Le Fauteuil

Il me faut

Ce que je sais déjà

Pas l’exploit

Le risque

Le cœur neuf

Non

La petite trahison

Que je pourrai nommer :

Ah, c’est ça

Le défaut qu'on a mis

Sur la liste des courses

Le mauvais pli du caractère

Que l’on peut repasser

Pour en faire

Un oreiller

Car les inconnus

Celui qui se lève le matin

Celle qui tente une autre histoire

Ils nous fatiguent

Ils nous demandent d’être

Meilleur

On veut

Le confort douillet

De ta misère exacte

Pour être sûr

Qu’il n’y aura

Rien à changer

Introduction

Ce poème explore le désir de familiarité et de confort dans les relations humaines, préférant la certitude du connu aux exigences de la nouveauté. L’atmosphère est introspective, teintée de lassitude et de réalisme affectif, où le besoin de sécurité et d’acceptation l’emporte sur l’élan vers l’inconnu ou l’exploit.

Axes thématiques

Le texte déploie plusieurs thèmes principaux.

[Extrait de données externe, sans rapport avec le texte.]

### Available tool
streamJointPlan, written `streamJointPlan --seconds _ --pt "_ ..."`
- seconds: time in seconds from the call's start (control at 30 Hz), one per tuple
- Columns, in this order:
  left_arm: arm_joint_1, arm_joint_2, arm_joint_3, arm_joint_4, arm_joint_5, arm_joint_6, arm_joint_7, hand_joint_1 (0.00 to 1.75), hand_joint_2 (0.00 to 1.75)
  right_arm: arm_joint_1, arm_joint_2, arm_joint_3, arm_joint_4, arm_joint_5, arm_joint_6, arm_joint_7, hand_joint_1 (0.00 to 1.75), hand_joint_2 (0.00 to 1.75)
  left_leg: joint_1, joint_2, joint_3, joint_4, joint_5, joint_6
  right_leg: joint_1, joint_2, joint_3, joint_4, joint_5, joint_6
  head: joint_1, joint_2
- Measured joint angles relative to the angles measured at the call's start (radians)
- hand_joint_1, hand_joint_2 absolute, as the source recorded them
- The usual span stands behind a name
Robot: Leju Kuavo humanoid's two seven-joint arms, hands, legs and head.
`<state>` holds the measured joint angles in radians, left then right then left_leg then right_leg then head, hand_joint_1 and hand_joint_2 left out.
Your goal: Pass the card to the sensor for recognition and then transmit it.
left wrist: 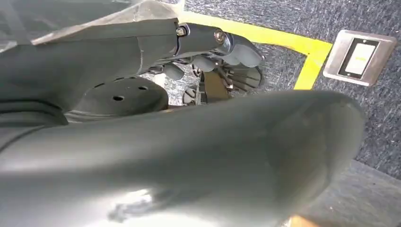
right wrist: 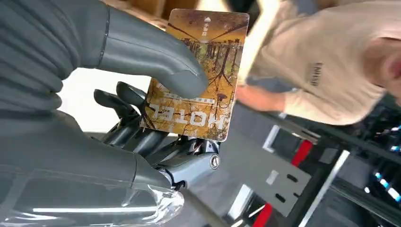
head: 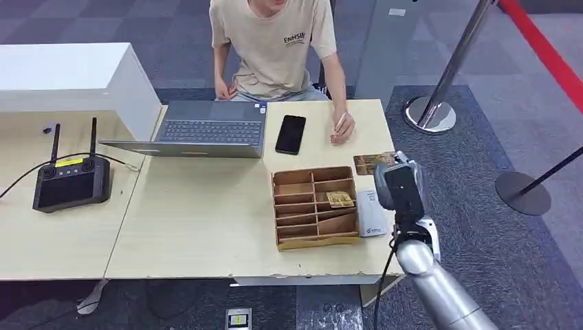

  • La recherche de confort et de prévisibilité : le narrateur aspire à ce qu’il connaît déjà, refusant le risque et l’inconnu. La « petite trahison » et le « mauvais pli du caractère » deviennent des repères rassurants, presque des objets de tendresse.
  • La fatigue des relations : l’autre, inconnu ou différent, demande un effort constant — « Ils nous demandent d’être meilleur » — ce qui suscite un désir de retrait vers ce qui est stable et familier.
  • L’acceptation des défauts : le poème valorise l’idée de s’accommoder des imperfections, de les transformer en confort (« Pour en faire / Un oreiller »), célébrant la complicité dans l’ordinaire et le connu.
  • La critique implicite de l’idéalisation : en rejetant l’exploit et la nouveauté, le poème suggère que le bonheur tient moins dans la perfection ou l’aventure que dans la stabilité et l’authenticité partagée.

Écriture et musicalité

L’écriture est concise, faite de phrases courtes et de ruptures qui créent un rythme saccadé, proche de la pensée ou du dialogue intérieur. Les vers libres et l’absence de ponctuation lourde accentuent la fluidité et l’intimité du texte.

Le vocabulaire est simple mais précis, conjuguant réalisme et poésie : oreiller, mauvais pli, misère exacte. Les répétitions — « Ce que je sais déjà », « Rien à changer » — renforcent l’idée de constance et de sécurité recherchée.

Lecture sensible

La lecture provoque une impression de douceur teintée de mélancolie. Le lecteur ressent le besoin de sécurité et de familiarité du narrateur, ainsi que la lassitude face aux exigences de l’inconnu. Il y a un mélange de tendresse, d’acceptation et de réalisme, qui rend le poème à la fois intime et universel.

Conclusion

Ce poème met en lumière le désir humain de confort et de certitude dans les relations, valorisant la complicité et l’acceptation des défauts plutôt que la recherche de nouveauté ou de perfection. Par sa sobriété et son rythme intérieur, il fait émerger une réflexion subtile sur ce que signifie se sentir en sécurité et aimé, exactement tel que l’on est.